● Supplied data:

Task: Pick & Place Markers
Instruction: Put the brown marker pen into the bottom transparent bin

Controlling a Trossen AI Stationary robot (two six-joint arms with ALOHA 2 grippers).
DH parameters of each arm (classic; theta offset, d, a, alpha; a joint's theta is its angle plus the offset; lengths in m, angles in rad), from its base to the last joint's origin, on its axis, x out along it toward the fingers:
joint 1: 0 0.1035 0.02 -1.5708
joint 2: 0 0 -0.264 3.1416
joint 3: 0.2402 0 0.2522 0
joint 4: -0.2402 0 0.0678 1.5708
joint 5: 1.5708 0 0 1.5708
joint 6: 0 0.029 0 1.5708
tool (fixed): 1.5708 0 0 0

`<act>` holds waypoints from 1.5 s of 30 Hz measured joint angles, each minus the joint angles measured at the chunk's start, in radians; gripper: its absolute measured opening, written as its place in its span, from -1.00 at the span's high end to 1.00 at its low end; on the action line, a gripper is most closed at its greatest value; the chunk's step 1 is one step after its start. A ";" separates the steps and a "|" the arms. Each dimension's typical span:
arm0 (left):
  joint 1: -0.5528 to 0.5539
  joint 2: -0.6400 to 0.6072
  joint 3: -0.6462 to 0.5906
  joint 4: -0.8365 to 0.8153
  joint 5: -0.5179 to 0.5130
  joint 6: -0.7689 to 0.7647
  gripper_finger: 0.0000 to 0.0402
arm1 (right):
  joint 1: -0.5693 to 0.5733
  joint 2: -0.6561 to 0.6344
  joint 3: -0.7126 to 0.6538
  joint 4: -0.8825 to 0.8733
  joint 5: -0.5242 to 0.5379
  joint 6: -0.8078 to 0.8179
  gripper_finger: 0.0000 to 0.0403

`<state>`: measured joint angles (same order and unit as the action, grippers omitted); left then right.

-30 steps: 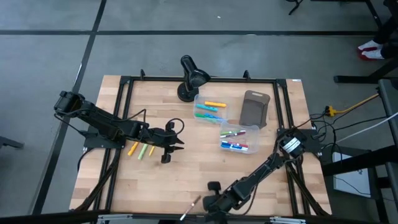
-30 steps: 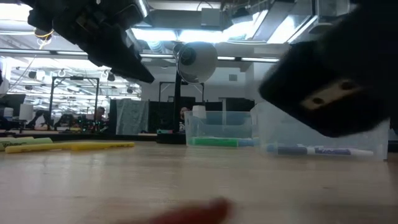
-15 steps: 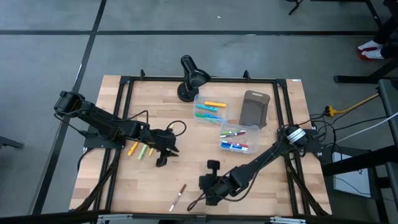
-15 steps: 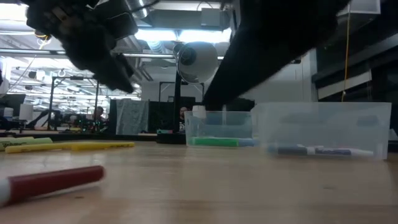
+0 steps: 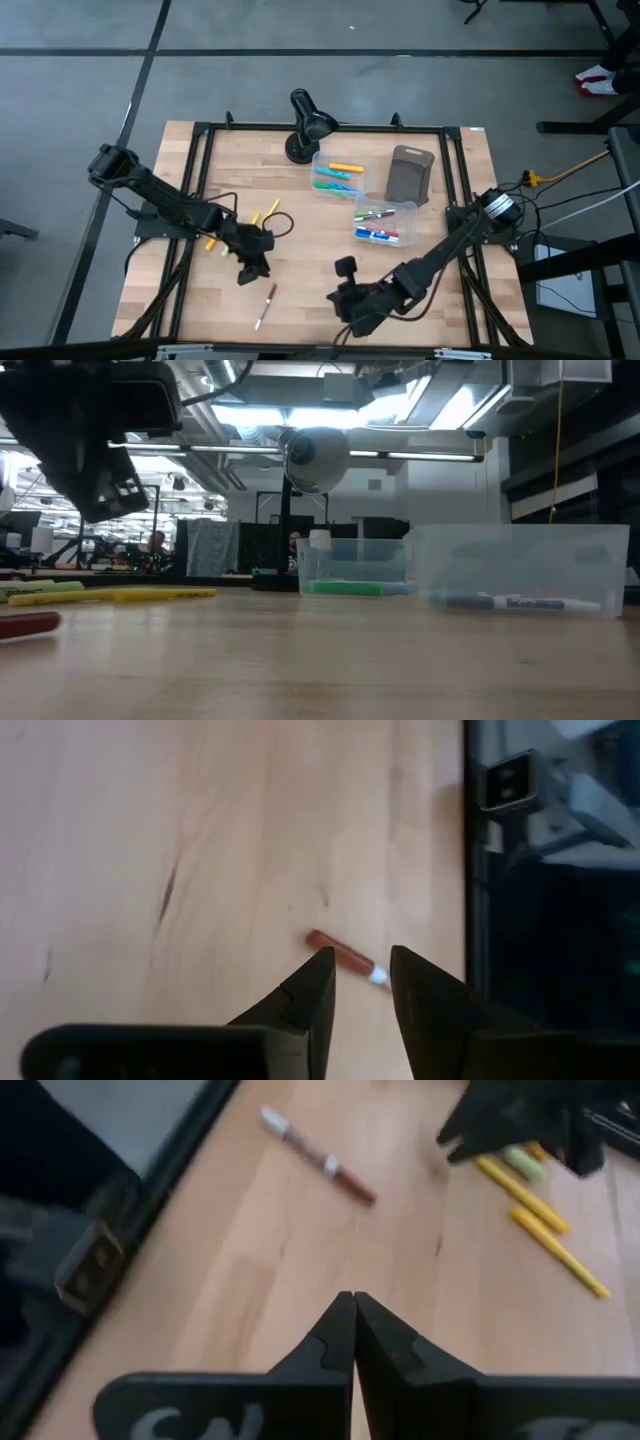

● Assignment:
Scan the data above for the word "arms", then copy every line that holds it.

● Task answer:
Controlling a Trossen AI Stationary robot (two six-joint arms with ALOHA 2 grippers).
`<act>` holds waypoints from 1.5 s of 30 Hz measured joint angles, each minus the joint angles measured at the chunk's start, in radians; gripper: its absolute measured opening, written as its place in its span, from -1.00 at the span's high end to 1.00 at its low end; on the action line, a gripper is most closed at its greatest value; the chunk's step 1 is one step after its start. A ";" separates the steps and a "|" the arms. Each dimension's typical span:

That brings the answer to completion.